The coming together of the race in itself makes Born to Run worth reading. The personalities are huge–Barefoot Ted, the surfer, the knockout blonde, the unbeatable champion–and the challenges they face are engrossing. But what really makes this book great are the interludes. Between updates on the state of the race and short bios of its participants, McDougall treats the reader to a brief history of the Tarahumara and a vivid description of their homeland.

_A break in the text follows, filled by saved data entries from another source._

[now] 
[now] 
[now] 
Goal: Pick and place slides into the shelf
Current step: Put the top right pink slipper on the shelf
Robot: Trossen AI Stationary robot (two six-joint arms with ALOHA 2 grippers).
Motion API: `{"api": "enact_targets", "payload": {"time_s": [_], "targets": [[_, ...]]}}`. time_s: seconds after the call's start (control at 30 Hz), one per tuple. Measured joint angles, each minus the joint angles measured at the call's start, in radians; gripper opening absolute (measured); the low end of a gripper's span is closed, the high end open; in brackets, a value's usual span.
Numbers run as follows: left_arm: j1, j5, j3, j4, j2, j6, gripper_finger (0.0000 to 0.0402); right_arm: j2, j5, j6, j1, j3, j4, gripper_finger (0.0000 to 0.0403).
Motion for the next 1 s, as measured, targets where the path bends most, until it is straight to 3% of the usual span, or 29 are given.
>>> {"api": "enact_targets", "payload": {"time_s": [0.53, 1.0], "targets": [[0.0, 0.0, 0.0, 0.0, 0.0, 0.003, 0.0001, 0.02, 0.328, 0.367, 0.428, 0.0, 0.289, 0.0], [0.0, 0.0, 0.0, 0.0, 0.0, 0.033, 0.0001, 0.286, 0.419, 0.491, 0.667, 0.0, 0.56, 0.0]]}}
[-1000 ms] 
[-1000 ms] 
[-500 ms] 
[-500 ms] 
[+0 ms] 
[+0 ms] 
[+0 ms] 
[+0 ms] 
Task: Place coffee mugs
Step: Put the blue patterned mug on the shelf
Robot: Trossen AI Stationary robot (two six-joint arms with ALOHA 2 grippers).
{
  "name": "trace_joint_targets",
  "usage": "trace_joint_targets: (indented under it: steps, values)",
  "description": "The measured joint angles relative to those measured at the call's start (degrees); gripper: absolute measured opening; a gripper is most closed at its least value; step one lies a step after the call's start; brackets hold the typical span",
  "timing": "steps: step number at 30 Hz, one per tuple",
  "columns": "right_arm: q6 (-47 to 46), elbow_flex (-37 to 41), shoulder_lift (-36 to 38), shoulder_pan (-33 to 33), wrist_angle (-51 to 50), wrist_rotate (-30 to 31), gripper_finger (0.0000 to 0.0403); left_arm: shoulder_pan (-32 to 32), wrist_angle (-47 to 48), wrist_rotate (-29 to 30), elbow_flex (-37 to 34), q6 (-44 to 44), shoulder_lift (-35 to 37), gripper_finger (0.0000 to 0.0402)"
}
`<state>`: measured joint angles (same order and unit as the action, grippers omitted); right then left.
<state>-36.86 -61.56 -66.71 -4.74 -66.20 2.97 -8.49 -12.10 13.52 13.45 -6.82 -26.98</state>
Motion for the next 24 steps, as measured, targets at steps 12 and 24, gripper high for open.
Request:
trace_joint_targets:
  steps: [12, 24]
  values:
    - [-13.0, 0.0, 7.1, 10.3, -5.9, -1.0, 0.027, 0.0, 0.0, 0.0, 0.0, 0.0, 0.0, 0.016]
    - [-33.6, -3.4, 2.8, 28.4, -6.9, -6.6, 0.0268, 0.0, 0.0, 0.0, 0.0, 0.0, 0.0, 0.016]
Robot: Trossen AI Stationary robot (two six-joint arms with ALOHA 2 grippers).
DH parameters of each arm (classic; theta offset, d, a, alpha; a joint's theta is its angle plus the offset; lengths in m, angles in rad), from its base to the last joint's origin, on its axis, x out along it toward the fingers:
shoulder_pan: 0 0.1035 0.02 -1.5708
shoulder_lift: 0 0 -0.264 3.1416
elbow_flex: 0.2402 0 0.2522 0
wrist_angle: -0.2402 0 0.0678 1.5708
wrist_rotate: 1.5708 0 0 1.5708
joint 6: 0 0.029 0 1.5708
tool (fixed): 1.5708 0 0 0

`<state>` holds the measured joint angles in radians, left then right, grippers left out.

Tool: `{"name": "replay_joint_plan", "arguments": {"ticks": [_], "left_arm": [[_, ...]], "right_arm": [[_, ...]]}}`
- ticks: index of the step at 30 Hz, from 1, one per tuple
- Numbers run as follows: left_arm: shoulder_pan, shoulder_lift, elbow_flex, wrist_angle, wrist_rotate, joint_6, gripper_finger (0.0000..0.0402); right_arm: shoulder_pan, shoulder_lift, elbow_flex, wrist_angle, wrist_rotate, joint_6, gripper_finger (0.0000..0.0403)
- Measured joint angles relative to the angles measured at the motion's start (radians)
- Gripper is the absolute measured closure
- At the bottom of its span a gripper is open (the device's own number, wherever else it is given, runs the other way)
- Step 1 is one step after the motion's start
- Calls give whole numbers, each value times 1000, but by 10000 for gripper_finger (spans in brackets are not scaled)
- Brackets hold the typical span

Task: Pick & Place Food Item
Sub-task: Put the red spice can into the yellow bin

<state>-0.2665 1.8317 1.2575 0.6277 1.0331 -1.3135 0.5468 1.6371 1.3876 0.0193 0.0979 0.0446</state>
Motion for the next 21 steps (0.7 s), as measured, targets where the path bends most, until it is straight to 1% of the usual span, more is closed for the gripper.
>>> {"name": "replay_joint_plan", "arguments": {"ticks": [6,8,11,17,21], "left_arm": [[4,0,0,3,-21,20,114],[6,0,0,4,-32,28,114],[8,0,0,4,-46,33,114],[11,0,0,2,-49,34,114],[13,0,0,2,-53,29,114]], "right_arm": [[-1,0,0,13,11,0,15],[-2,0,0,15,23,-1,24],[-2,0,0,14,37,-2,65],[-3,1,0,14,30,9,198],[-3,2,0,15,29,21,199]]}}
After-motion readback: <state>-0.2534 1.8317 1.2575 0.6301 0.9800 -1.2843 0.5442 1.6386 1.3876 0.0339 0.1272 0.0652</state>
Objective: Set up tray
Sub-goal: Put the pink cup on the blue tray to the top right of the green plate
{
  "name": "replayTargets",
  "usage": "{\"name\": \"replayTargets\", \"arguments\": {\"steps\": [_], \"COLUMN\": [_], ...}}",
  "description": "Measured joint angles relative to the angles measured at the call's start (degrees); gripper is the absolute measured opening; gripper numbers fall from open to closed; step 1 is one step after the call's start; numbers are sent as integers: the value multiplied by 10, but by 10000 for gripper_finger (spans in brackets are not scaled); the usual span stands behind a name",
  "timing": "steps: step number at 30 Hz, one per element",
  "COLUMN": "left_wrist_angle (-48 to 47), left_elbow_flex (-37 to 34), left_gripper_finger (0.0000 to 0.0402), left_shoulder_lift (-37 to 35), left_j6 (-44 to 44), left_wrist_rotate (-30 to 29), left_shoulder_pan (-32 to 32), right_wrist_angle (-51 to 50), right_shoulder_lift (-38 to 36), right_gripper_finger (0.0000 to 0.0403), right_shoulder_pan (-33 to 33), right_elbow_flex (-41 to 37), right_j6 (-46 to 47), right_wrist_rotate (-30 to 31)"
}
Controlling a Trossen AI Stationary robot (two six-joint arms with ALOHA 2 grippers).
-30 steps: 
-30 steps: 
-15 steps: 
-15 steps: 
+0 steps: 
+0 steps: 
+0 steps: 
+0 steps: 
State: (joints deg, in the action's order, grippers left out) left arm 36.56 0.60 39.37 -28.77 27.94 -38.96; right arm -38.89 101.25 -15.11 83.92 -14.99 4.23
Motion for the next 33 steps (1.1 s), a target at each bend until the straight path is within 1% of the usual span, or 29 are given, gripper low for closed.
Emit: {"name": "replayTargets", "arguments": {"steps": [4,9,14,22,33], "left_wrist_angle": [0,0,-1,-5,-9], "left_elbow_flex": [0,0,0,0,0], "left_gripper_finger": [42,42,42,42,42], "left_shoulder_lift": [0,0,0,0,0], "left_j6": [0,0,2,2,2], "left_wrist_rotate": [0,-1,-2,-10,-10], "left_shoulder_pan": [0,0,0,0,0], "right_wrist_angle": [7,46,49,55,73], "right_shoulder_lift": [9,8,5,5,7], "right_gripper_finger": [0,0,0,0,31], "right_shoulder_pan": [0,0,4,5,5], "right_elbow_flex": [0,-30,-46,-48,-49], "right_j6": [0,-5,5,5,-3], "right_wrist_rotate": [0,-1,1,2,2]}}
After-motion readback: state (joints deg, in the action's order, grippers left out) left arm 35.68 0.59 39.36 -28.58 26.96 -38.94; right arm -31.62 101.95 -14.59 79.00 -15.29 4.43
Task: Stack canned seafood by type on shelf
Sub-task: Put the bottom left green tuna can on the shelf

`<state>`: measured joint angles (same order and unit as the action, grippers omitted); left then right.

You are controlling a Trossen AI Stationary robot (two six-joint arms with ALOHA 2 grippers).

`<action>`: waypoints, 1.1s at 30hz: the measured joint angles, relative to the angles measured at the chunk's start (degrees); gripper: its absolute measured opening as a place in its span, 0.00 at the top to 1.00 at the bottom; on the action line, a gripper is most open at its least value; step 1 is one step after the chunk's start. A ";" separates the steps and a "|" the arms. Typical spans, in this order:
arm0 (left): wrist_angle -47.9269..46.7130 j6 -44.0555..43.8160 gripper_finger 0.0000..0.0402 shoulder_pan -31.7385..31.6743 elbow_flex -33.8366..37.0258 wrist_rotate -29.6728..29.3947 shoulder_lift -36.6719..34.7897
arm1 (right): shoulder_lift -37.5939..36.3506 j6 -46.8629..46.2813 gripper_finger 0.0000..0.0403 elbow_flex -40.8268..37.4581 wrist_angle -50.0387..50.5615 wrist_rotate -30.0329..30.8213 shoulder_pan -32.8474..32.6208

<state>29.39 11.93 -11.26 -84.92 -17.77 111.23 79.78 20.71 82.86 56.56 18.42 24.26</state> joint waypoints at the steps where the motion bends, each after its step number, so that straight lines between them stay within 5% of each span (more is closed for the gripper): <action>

Even better, he also provides a brief history of humanity, viewed through the lens of an anthropologist/biologist/athlete.
Have you, like me, always understood that in prehistoric times our human ancestors lived in caves and the men went out to hunt while the women gathered nuts and berries and tended the babies and the fire? Not so, according to evidence gathered by scientists at the University of Utah and Harvard. Actually, they hypothesized and proved that men, women and children all went out to hunt together and rather than dragging the carcass back to some camp or cave, the group simply feasted and rested where they made a kill, then moved on, constantly. (Might I say, a good name for these early people would be “Travellinmaen?”)
Oversimplifying, the early humans had no blades or spears yet and clubbing a lion was a damned hard way to kill it. But our ancestors had one major advantage over every other animal, one we still share to this day. We can outrun them. Yep, I never considered that possibility either. Cheetahs? Horses? Deer? It’s no contest. People outrun them all. If the race is long enough, that is. For biological reasons I’d rather not try to reproduce in this space, people are designed to run longest. (Basically because we release heat best). So our early ancestors ran. They ran those deer until their hooves fell off and they died. It’s called persistence hunting and there are actually a few people left in the modern world who still do it. And now can I blow your mind? Guess how far a group must run, in general, to run an animal to its death. Twenty-six miles. I finally understand why all those crazy folks line up in Boston and New York and everywhere else to run through the streets for several hours. It’s in their genes.
There is so much more to enjoy about this book. Violent drug lords make an appearance. Nike plays a prominent, villainous role. Money grubbers and coaches and junior college instructors are featured. But most of all, if you read this book I think you will find it is about you. You were born to run. And if I can find me a nice chunk of soft grass around these parts, I aim to kick off my shoes and give it a try, without counting off the tenths. Just to see if I can do it and smile like I did when I was eight.